Unless you go into your marriage with a pre-existing condition, most people just assume that they will spend most of their marriage in health. Sure, you know that there will be colds and coughs, but that can be easily dismissed as nothing to worry about, and you believe that your sweetheart will surely be there to take tender care of you when you don’t feel well.
The reality is, sickness, on some level, ends up being a part of pretty much everyone’s life, and it isn’t usually as romantic as we make it out to be. When both people work, and especially when there are young children in the home, sickness is, at best, a major interruption in the flow of things and, at worst, a threat to all that you are building in your marriage and family. Minor illnesses still mean that someone has to pick up the slack and can represent a loss of income on some level.
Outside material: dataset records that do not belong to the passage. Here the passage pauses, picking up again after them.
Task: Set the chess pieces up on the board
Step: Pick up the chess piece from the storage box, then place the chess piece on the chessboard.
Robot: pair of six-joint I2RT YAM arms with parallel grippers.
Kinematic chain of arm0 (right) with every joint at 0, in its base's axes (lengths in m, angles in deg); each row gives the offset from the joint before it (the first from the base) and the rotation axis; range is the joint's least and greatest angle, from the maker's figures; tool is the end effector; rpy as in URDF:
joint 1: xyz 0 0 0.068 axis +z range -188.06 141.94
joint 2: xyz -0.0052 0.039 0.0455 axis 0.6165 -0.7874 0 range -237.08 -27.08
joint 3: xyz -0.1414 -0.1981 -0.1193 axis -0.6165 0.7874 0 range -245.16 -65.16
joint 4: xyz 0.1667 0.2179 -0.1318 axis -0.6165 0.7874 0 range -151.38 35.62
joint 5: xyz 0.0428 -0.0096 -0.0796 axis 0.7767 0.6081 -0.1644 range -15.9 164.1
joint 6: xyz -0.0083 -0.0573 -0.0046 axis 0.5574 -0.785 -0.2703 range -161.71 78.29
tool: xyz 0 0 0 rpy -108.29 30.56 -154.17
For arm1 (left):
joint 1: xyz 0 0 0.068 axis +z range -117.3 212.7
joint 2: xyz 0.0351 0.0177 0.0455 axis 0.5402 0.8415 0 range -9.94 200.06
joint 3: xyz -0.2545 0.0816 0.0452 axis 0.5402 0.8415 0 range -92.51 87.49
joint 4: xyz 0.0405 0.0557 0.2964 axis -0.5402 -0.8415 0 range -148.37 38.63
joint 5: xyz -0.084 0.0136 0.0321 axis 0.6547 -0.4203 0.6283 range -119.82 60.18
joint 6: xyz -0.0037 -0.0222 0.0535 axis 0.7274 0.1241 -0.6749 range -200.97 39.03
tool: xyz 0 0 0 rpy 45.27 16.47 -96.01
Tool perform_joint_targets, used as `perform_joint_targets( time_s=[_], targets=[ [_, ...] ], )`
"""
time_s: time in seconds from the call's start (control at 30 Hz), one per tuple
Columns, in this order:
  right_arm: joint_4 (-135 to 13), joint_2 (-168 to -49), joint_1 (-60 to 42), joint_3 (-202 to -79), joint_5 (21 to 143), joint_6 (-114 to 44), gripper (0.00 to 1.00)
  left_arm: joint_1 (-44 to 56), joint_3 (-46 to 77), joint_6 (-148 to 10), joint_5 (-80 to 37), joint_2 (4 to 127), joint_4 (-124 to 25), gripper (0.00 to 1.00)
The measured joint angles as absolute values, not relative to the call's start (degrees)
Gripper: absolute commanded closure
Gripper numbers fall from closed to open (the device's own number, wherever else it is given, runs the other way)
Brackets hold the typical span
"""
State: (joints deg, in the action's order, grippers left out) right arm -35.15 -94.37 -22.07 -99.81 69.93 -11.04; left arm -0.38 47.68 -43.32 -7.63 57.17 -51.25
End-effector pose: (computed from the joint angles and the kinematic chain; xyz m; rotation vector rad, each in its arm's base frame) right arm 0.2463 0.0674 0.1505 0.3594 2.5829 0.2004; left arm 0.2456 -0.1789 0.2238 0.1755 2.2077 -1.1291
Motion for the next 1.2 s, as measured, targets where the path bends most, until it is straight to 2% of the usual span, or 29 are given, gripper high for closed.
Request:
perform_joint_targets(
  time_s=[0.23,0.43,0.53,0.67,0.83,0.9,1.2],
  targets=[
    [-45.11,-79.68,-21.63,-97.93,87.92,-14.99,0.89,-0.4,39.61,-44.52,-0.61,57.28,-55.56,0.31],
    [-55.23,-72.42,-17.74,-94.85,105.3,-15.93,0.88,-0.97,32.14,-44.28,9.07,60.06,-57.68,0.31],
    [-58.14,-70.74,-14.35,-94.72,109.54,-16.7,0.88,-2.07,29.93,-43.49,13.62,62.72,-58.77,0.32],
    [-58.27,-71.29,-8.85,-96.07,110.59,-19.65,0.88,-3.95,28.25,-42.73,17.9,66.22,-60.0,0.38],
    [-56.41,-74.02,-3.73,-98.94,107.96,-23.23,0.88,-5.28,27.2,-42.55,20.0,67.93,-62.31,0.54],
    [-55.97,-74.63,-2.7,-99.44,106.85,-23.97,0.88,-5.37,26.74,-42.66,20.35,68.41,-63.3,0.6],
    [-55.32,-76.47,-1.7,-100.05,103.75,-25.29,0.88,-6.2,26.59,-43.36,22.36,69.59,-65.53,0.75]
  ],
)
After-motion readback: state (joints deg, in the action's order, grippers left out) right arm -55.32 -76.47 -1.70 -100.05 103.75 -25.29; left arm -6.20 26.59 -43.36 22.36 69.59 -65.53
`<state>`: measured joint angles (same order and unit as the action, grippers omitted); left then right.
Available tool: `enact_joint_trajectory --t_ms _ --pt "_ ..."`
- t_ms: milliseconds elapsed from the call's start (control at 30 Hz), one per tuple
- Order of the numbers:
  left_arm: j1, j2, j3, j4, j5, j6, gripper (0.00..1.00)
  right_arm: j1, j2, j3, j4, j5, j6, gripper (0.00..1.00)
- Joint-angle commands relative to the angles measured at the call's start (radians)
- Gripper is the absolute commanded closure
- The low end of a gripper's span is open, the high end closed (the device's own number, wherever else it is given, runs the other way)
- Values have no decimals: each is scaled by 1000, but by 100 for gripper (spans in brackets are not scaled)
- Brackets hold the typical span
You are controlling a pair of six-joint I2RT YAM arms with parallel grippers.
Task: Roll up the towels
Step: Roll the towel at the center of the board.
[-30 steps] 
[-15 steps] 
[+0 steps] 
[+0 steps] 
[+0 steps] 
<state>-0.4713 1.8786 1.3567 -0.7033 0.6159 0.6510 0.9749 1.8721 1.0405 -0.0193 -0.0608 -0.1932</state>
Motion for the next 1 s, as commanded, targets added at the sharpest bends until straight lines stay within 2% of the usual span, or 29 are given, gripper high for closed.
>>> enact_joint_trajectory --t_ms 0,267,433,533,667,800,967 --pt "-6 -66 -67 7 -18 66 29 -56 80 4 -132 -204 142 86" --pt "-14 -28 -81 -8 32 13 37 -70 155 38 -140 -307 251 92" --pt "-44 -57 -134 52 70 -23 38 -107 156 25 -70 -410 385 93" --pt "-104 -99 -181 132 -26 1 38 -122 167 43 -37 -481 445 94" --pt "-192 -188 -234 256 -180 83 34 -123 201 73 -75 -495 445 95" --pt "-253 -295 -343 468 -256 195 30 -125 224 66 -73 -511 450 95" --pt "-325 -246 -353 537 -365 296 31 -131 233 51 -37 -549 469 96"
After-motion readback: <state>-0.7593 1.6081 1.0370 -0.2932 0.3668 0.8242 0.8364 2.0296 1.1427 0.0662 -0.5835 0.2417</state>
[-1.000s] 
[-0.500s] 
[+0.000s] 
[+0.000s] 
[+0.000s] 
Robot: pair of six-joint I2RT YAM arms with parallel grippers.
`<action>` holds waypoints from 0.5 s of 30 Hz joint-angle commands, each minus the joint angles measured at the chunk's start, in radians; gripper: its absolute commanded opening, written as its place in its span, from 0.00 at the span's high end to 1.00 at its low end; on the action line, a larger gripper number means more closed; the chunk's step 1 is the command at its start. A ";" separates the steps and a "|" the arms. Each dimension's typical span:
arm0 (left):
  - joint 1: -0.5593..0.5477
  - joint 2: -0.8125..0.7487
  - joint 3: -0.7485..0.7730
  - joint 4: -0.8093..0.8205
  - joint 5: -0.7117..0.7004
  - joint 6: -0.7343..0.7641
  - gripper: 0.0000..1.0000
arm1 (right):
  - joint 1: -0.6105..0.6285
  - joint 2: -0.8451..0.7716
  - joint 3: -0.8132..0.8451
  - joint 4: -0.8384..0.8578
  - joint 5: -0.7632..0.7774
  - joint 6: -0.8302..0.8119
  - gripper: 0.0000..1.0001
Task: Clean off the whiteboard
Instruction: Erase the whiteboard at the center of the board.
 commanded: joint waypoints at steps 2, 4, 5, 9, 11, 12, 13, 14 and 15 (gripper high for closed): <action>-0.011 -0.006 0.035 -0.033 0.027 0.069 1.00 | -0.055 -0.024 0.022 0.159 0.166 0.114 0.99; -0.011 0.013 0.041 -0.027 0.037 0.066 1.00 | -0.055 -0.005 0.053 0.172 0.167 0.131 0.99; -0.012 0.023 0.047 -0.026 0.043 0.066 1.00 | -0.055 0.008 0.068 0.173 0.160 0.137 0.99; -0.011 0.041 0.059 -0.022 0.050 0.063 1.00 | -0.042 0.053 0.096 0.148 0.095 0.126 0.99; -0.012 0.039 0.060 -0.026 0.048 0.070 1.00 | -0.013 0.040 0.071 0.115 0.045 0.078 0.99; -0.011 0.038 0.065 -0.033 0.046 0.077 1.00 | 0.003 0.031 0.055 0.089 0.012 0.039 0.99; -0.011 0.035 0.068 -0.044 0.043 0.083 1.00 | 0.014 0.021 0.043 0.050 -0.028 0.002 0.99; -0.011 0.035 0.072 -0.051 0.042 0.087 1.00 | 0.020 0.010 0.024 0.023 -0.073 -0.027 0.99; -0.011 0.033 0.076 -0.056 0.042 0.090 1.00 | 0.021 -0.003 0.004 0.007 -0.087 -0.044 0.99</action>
If you’re not the one who is sick, you can’t let resentment of the extra hassle or worry about the effect on your spouse’s paycheck keep you from putting his or her needs first. It’s not your partner’s fault he or she is sick, and that person really needs your love and caring. After all, when we commit to marriage, isn’t that what we expect? That our spouse will love us and care for us when we are the one with a need?
I’ll always appreciate the way my wife stayed strong and supportive when we went through a bad scare one night. I have a heart murmur and I developed an arrhythmia one afternoon. I went to have it checked and ended up being rushed by ambulance to a cardiology unit in another city a few hours later. She was there for me, even though I’m sure she was scared, and she didn’t allow me to have to worry about how she was handling things. She put her own concerns aside and showed true love in sickness.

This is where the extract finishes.